#### [Directions for this task]
Please set out each line below exactly as it stands, without the images.

#### [Dataset excerpt]
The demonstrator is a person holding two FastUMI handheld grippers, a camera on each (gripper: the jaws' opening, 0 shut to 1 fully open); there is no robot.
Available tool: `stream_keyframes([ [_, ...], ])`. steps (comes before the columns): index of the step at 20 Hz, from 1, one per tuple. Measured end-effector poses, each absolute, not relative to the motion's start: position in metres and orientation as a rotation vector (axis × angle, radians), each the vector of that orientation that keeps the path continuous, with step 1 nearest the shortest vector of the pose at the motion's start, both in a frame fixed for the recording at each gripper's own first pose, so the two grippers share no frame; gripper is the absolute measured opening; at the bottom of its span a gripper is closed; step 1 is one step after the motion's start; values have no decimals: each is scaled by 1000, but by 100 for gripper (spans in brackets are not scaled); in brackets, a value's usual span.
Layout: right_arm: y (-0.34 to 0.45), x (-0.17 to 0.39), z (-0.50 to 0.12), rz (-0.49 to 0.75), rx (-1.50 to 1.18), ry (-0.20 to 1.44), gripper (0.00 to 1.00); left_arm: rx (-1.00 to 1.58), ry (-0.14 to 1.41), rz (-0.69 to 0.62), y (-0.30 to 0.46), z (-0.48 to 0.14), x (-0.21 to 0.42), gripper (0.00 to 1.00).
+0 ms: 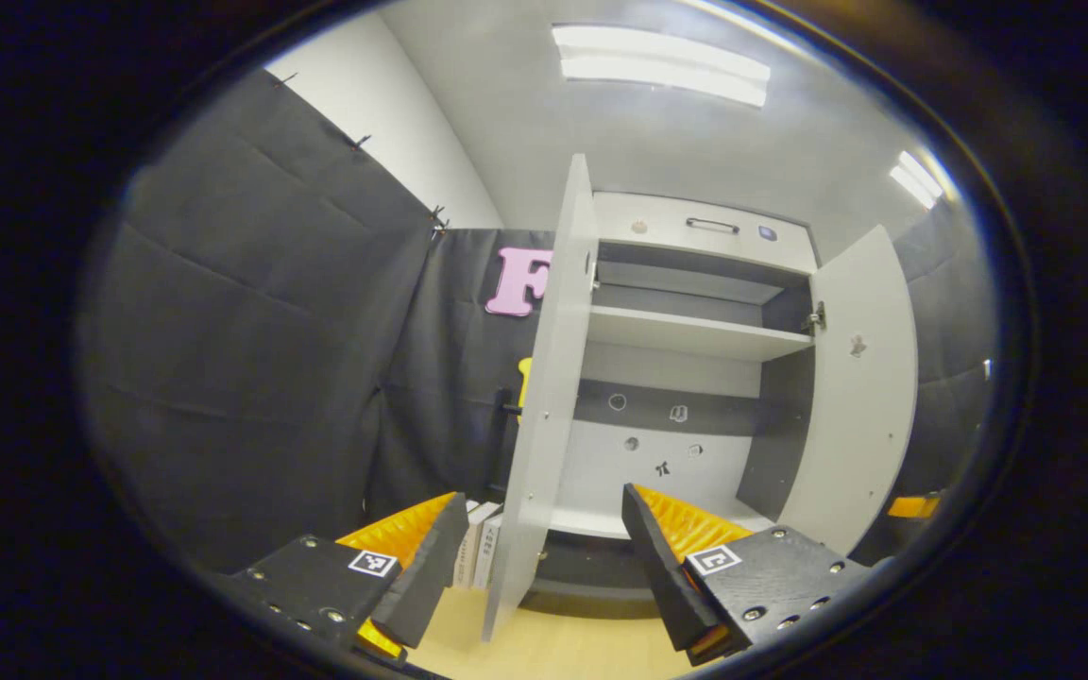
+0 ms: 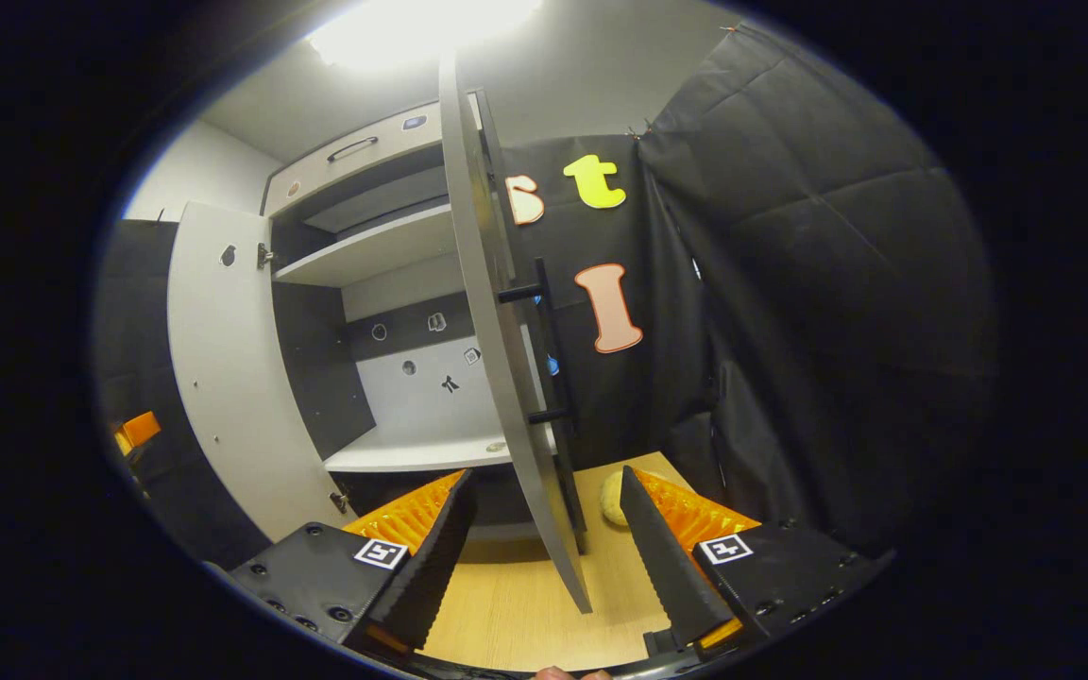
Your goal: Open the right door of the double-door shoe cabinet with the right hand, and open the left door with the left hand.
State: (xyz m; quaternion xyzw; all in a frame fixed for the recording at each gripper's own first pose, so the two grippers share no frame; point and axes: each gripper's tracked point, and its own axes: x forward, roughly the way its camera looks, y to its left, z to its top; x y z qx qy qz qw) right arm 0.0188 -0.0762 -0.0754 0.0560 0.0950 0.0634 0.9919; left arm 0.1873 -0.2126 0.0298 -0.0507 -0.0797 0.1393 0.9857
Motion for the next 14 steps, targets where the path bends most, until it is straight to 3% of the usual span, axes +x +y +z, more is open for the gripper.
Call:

#### [Task answer]
The demonstrator is a person holding two FastUMI handheld grippers, a camera on each (gripper: the jaws' opening, 0 shut to 1 fully open); there is no robot.
Available tool: `stream_keyframes([ [_, ...], ])`. steps (comes before the columns): index of the step at 20 Hz, from 1, one per tuple. Measured end-effector poses, each absolute, not relative to the motion's start: position in metres and orientation as a rotation vector (axis × angle, radians), each the vector of that orientation that keeps the path continuous, with step 1 nearest the shortest vector of the pose at the motion's start, both in a frame fixed for the recording at each gripper's own first pose, so the two grippers share no frame; gripper is the absolute measured opening; at the bottom of its span a gripper is closed; step 1 is one step after the motion's start; values have no decimals: each is scaled by 1000, but by 100 for gripper (spans in brackets are not scaled); in brackets, a value's usual span.
Layout: right_arm: y (-0.34 to 0.45), x (-0.17 to 0.39), z (-0.50 to 0.12), rz (-0.49 to 0.75), rx (-1.50 to 1.18), ry (-0.20 to 1.44), gripper (0.00 to 1.00); left_arm: rx (-1.00 to 1.58), ry (-0.14 to 1.41), rz (-0.69 to 0.62), y (-0.30 to 0.46), z (-0.48 to 0.14), x (-0.21 to 0.42), gripper (0.00 to 1.00).
+0 ms: 
+0 ms: 
Your goal: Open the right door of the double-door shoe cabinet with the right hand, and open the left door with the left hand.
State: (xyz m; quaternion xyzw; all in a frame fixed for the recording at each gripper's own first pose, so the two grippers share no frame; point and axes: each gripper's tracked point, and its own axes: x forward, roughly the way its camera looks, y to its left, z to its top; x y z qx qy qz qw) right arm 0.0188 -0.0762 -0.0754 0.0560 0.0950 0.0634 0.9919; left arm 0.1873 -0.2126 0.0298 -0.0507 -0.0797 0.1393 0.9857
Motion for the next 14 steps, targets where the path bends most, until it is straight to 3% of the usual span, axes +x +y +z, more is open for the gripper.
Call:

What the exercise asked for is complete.